**EXERCISE**
Word for word, set down every line of the entries below from the line with "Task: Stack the" to the line with "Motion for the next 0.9", including both, and no other line.
==== SOURCE DATA
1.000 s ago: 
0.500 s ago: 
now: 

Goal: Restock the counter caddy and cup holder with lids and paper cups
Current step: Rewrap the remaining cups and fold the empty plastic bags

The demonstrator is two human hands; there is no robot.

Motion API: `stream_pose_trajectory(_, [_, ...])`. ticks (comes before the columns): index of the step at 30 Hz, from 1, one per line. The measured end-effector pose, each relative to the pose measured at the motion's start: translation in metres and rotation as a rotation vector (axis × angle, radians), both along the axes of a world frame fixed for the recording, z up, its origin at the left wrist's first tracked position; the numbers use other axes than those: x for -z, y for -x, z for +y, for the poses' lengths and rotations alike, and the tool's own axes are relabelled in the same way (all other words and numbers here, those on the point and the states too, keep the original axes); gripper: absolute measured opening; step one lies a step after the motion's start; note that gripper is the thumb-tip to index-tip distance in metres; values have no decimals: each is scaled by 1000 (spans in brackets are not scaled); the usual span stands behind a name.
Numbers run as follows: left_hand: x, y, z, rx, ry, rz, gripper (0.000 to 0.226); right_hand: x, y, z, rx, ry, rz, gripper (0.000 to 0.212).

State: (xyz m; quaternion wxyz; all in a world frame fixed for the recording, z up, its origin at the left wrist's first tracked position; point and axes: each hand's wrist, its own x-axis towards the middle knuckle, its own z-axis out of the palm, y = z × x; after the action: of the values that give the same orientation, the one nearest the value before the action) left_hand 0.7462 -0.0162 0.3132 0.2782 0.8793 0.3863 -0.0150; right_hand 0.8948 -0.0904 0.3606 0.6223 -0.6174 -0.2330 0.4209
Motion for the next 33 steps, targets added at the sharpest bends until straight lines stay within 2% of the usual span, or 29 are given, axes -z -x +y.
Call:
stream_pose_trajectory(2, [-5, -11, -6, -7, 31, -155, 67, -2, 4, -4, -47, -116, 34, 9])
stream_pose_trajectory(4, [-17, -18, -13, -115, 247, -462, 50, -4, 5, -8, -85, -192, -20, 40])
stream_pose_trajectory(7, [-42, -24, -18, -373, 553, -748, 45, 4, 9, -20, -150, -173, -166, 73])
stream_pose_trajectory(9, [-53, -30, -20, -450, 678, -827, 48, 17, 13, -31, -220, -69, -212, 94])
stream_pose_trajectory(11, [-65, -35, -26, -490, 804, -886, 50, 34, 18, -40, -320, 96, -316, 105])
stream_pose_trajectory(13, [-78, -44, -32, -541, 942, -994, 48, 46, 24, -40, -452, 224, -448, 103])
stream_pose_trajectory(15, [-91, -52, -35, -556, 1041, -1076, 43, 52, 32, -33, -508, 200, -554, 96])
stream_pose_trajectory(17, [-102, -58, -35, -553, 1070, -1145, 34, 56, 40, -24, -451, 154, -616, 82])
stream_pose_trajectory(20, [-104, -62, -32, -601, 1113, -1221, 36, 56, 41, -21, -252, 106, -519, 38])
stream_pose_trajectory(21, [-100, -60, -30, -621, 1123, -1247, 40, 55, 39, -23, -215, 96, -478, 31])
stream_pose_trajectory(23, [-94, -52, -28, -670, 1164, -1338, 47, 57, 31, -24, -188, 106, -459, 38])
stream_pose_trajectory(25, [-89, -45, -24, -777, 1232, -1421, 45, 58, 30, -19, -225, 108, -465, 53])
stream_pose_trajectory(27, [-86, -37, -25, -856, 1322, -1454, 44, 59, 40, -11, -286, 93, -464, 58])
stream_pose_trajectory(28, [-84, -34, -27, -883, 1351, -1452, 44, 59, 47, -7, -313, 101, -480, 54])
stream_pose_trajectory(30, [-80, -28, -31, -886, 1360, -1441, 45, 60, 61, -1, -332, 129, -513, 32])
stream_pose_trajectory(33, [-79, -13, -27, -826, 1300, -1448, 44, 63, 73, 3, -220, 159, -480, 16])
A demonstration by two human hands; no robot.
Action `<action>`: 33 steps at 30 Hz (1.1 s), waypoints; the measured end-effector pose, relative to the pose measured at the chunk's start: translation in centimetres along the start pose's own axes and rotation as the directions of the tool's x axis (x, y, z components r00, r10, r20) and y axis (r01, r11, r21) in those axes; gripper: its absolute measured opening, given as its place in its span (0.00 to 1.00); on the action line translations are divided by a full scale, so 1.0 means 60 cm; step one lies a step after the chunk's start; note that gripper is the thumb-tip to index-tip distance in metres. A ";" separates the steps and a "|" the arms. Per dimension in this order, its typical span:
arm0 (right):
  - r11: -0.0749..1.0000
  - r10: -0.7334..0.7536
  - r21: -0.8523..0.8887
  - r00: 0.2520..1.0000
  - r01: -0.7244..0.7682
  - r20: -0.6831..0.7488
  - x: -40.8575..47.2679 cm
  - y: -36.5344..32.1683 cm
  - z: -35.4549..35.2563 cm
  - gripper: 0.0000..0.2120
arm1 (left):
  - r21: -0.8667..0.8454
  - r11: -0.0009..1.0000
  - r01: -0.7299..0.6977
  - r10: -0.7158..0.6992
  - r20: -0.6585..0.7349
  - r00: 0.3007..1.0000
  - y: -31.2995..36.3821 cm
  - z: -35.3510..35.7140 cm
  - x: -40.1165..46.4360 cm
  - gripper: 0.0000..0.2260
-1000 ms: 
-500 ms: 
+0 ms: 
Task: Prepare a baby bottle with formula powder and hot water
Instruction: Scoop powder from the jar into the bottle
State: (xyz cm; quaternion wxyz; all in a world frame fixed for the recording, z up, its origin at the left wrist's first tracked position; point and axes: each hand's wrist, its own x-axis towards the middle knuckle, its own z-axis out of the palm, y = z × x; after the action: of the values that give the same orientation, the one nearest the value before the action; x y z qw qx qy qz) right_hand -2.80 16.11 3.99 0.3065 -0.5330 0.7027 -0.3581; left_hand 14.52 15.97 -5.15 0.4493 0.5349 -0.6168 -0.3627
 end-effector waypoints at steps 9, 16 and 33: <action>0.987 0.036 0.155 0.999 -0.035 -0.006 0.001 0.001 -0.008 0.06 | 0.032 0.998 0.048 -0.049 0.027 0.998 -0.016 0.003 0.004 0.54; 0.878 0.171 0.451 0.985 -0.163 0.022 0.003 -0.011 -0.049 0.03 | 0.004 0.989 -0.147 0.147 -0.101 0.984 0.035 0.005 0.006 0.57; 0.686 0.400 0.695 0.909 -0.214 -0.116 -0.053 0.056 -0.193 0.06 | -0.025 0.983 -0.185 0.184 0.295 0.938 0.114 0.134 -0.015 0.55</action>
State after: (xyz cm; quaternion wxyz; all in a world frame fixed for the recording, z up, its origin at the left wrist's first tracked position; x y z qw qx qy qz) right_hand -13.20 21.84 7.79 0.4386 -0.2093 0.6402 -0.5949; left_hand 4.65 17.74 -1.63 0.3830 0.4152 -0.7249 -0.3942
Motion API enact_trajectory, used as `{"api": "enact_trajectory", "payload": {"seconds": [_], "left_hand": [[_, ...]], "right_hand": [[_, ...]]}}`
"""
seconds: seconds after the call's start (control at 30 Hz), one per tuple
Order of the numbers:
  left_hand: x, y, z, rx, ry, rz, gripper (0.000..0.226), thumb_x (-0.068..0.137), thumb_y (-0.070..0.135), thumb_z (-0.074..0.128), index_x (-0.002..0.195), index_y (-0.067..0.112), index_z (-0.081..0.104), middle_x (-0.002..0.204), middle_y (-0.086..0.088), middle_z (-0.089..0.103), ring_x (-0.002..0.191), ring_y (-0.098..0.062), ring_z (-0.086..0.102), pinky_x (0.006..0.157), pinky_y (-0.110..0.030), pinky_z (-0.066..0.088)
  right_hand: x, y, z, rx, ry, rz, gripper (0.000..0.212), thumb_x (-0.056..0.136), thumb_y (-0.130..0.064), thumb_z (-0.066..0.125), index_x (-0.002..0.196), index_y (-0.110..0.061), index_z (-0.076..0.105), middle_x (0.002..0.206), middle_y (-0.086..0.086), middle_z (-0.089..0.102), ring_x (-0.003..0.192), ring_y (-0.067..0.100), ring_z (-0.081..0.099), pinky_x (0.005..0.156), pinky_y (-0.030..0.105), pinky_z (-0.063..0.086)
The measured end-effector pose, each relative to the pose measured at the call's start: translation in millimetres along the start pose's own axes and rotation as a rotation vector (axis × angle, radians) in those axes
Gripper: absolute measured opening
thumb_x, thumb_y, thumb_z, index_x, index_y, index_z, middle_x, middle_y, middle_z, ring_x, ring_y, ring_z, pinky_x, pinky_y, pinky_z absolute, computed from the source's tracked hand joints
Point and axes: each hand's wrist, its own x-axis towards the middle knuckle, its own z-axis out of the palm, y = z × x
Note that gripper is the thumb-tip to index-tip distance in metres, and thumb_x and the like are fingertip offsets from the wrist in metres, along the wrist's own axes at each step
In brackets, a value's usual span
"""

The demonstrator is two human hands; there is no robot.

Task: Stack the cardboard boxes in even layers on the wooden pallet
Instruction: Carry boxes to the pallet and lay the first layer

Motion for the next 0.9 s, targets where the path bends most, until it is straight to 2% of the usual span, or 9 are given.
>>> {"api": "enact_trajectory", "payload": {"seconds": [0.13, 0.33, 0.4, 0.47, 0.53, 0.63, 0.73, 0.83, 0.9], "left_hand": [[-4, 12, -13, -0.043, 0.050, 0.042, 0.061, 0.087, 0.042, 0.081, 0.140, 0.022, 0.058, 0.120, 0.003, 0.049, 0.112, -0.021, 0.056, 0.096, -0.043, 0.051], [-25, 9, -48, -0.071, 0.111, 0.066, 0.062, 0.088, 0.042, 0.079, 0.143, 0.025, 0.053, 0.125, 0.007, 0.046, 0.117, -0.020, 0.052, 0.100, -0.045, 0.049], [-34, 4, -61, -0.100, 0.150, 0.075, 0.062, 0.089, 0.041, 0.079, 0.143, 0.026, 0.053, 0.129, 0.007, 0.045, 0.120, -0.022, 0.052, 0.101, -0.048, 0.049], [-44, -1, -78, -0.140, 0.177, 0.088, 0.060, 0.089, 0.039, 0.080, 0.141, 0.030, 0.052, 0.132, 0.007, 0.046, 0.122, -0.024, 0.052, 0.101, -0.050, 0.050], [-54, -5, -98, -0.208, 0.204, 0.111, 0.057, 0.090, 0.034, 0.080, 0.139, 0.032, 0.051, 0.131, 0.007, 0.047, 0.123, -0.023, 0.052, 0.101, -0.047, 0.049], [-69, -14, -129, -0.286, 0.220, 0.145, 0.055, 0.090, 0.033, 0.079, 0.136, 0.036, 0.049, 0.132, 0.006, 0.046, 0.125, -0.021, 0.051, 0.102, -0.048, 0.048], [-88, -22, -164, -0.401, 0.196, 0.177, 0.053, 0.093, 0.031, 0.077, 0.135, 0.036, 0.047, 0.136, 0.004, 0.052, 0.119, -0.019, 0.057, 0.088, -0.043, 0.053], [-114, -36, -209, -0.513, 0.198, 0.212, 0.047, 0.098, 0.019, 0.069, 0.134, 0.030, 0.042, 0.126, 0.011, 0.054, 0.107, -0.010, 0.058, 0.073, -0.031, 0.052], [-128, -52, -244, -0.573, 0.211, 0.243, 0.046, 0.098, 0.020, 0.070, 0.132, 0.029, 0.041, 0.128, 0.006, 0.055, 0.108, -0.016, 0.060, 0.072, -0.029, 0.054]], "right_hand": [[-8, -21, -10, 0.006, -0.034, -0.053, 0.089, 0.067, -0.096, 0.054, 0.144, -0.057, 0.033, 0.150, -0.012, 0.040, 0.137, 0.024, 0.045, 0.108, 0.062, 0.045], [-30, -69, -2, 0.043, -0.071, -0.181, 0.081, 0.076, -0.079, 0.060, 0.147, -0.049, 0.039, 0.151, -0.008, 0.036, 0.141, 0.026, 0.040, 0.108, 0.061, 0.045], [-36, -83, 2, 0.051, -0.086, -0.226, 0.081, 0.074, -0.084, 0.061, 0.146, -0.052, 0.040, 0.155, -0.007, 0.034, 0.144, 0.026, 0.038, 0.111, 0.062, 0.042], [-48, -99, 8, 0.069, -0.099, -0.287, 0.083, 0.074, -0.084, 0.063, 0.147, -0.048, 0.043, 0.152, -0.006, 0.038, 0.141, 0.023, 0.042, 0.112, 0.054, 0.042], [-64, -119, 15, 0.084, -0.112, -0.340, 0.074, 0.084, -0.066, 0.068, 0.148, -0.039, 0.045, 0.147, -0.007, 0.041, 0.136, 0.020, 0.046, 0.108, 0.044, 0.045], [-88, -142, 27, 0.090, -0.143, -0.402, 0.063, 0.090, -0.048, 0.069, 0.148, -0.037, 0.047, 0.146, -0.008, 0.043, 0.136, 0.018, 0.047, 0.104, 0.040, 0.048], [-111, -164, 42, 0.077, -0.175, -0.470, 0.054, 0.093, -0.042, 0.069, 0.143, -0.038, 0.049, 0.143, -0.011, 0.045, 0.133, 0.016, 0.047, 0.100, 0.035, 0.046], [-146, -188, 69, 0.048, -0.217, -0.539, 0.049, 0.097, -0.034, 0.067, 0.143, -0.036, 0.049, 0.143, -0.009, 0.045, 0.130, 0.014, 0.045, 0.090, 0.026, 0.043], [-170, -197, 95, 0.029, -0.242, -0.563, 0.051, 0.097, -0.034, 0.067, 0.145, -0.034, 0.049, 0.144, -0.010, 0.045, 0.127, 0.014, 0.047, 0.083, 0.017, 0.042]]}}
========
**YOUR SOLUTION**
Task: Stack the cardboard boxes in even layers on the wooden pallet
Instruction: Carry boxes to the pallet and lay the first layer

Motion for the next 0.9 s, targets where the path bends most, until it is straight to 2% of the usual span, or 9 are given.

That is the complete output for this exercise.